Search code examples
bisonjison

Making a parser to ignore a line comment, except a trailing comment


I am using Jison (Javascript version of Bison, very similar).

Objective

I want to parse an input and get valid tokens (IDENTIFIER and trailing comments)

My definition

  • IDENTIFIER
    • A word contains alphabets
  • A line comment
    1. A whole single line which starts with -- and zero or more letters; or
    2. A whole single line which starts with one or more whitespaces (spaces, tabs) followed by -- and zero or more letters
  • A trailing comment
    • A string which starts with -- but it is following a IDENTIFIER For simplicity, let's assume I have an input file to parse:

Input

I want -- not to ignore this
-- This must be ignored

To parse the above, I write the Jison/Bison file (see below) but it is incomplete and only parses non-comment content, i.e.:

Output (current, wrong)

I
want

But, I want a parser to take a trailing comment as a single valid string, i.e.:

Output (expected)

I
want
-- not to ignore this

Given the Jison/Bisnon file as below, how can I modify it as I intended?

Jison/Bison

%lex
%%

\s+         /* skip whitespace */
'--'.*      /* skip comment */
[a-zA-Z]+   return 'IDENTIFIER'
<<EOF>>     return 'EOF'
.           /* skip the others */

/lex

%start expressions
%%

expressions
    : expressions EOF
    | expressions expression
    | expression
        {;}
    ;

expression
    : 'IDENTIFIER'
        {console.log($1); $$ = $1;}
    ;

Solution

  • In (f)lex, I'd just use a rule starting with ^ to force it to only match at the beginning of a line, but jison doesn't interpret carets that way, and in any case you don't really want to limit initial comments to the precise start of the line, but rather to the first non-whitespace token on the line. (It's not clear to me how you want to handle tokens other than identifiers. I've ignored that issue. See the comment start with three question marks.)

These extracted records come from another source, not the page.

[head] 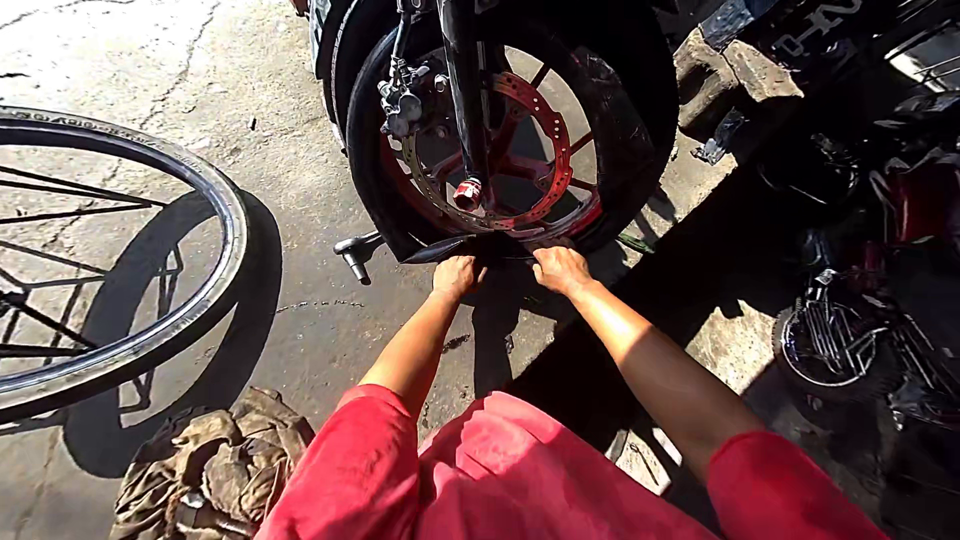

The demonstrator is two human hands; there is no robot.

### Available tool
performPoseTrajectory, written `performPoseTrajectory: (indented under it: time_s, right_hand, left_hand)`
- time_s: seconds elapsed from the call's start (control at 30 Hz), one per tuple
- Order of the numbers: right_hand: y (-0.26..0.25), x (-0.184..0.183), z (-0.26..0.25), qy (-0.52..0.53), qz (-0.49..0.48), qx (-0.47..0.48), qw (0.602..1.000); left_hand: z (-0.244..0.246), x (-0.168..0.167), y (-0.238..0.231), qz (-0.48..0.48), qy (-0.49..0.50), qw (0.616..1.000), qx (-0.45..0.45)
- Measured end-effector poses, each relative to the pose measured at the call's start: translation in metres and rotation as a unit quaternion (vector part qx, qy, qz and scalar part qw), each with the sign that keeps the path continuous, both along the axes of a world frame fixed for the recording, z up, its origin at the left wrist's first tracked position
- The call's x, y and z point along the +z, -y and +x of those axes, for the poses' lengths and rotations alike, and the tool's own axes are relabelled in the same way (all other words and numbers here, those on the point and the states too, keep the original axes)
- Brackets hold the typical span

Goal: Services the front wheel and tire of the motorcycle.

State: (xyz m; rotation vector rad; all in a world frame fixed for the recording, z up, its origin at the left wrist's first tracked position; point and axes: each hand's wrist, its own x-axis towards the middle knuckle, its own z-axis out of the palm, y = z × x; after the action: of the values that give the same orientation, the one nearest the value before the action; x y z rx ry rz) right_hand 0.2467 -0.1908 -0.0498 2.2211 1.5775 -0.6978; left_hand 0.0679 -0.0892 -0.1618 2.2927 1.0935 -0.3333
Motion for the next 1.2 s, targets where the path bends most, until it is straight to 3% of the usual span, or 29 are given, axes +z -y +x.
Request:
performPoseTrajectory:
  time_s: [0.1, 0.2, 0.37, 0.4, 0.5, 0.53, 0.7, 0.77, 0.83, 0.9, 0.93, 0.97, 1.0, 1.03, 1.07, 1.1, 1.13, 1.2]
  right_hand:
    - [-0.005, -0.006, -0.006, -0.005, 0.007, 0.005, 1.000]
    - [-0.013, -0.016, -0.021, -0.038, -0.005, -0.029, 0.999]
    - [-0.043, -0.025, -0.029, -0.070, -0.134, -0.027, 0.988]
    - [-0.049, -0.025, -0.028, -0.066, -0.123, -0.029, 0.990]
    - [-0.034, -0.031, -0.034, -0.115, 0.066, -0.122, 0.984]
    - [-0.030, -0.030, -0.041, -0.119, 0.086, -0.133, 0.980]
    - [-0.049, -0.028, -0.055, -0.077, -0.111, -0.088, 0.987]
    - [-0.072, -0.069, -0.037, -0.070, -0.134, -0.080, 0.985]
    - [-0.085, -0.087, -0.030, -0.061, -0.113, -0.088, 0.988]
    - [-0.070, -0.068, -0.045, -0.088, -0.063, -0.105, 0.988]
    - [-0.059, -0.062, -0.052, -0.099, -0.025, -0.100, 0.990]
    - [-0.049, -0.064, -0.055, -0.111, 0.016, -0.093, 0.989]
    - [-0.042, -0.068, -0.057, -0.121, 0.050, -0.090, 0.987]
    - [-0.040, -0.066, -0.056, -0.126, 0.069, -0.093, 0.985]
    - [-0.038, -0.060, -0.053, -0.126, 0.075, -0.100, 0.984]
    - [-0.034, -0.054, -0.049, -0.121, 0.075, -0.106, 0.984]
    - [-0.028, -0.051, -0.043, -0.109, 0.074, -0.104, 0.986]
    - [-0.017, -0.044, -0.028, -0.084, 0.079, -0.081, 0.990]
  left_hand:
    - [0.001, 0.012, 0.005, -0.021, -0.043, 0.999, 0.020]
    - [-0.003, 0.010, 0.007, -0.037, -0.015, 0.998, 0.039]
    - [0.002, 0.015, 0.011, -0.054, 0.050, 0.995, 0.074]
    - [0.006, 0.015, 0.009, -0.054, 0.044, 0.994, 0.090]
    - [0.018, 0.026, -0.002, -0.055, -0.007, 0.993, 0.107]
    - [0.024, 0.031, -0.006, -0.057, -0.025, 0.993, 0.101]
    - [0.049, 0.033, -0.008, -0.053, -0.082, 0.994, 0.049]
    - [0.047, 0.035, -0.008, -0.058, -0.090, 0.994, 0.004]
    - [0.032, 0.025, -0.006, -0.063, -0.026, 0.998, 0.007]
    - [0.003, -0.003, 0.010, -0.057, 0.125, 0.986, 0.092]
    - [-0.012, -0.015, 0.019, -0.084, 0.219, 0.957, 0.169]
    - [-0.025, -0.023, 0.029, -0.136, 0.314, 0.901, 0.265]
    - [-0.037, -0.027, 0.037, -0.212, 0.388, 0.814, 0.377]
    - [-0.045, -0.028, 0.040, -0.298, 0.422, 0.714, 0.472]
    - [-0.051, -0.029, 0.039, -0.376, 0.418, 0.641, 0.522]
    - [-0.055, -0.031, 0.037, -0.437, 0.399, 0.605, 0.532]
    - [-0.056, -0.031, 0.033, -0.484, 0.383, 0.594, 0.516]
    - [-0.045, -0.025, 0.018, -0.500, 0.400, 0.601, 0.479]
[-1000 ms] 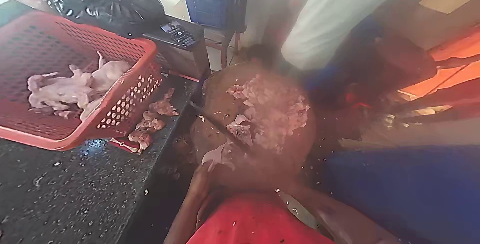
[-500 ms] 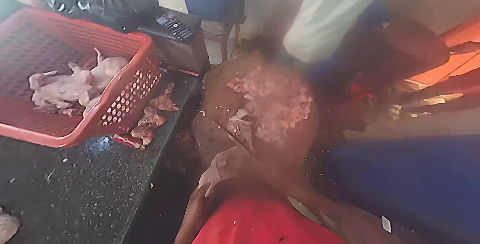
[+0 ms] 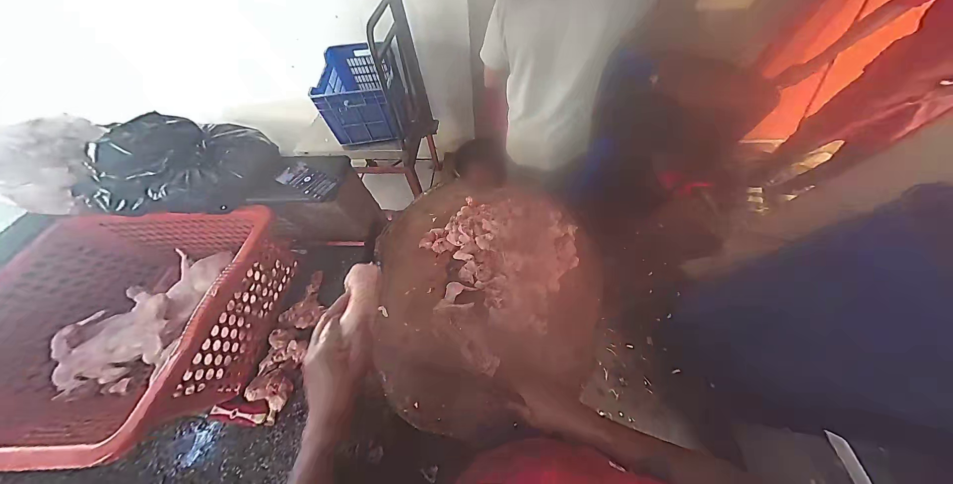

    One simple way to do that is with "start conditions" (see example in Jison's documentation), like this: (But please see the note below for a better solution):

    %lex
    %s TRAILING
    %%
    
    \n                  this.begin('INITIAL')
    \s                  /* skip whitespace */
    <TRAILING>'--'.*    return 'IDENTIFIER'; /* or whatever */
    <INITIAL>'--'.*     /* skip initial comments */
    [a-zA-Z]+           this.begin('TRAILING'); return 'IDENTIFIER'
    .                   /* ??? this.begin('TRAILING'); */ /* skip the others */
    <<EOF>>             return 'EOF'
    

    Note: (Added after I remembered this Jison start condition gotcha.) The above code is highly influenced by (f)lex's start condition interface. Both jison and flex (but not lex) allow for a stack of start conditions, which is convenient when contexts nest. As the above example shows, contexts do not always nest; sometimes it is more convenient to just switch from one to another as in a state machine. The BEGIN (f)lex macro does just that; flex also provides yy_push_state and yy_pop_state to use the start condition stack. (In flex, you must specify %option stack for this to work.)

    Jison, for some reason, only provides stack-oriented transitions, and this.begin is just an alias for this.pushStack. Consequently, unlike the flex interface, you really should balance each this.begin with a this.popStack (and maybe change this.begin to this.pushStack in order to be less confusing). The above code, as written, does lots of useless start condition stack pushes and no pops, so it will unnecessarily use a lot of memory particularly on large input.

    The above example could be rewritten to use the stack more frugally, but it would require either duplicating most of the pattern rules (one version for condition INITIAL which pushes when an IDENTIFIER is found but does not pop on newlines, and another version for TRAILING which does not push in IDENTIFIER but does pop in the newline rule). That seems a bit ugly to me, so I provide the following alternative implementation which uses a custom field in the lexer object to store the line number of the previously encountered IDENTIFIER, and only adds comments to the output if they are on the same line:

    %lex
    %%
    
    \s+             /* skip whitespace */
    '--'.*          if (yylloc.first_line == this.last_id_line) return 'IDENTIFIER';
    [a-zA-Z]+       this.last_id_line = yylloc.first_line; return 'IDENTIFIER'
    .               /* skip the others */
    <<EOF>>         return 'EOF'
    

    Adding custom fields to the lexer object must be done with care; there is no documentation defining which names are reserved (or which name prefixes could be used).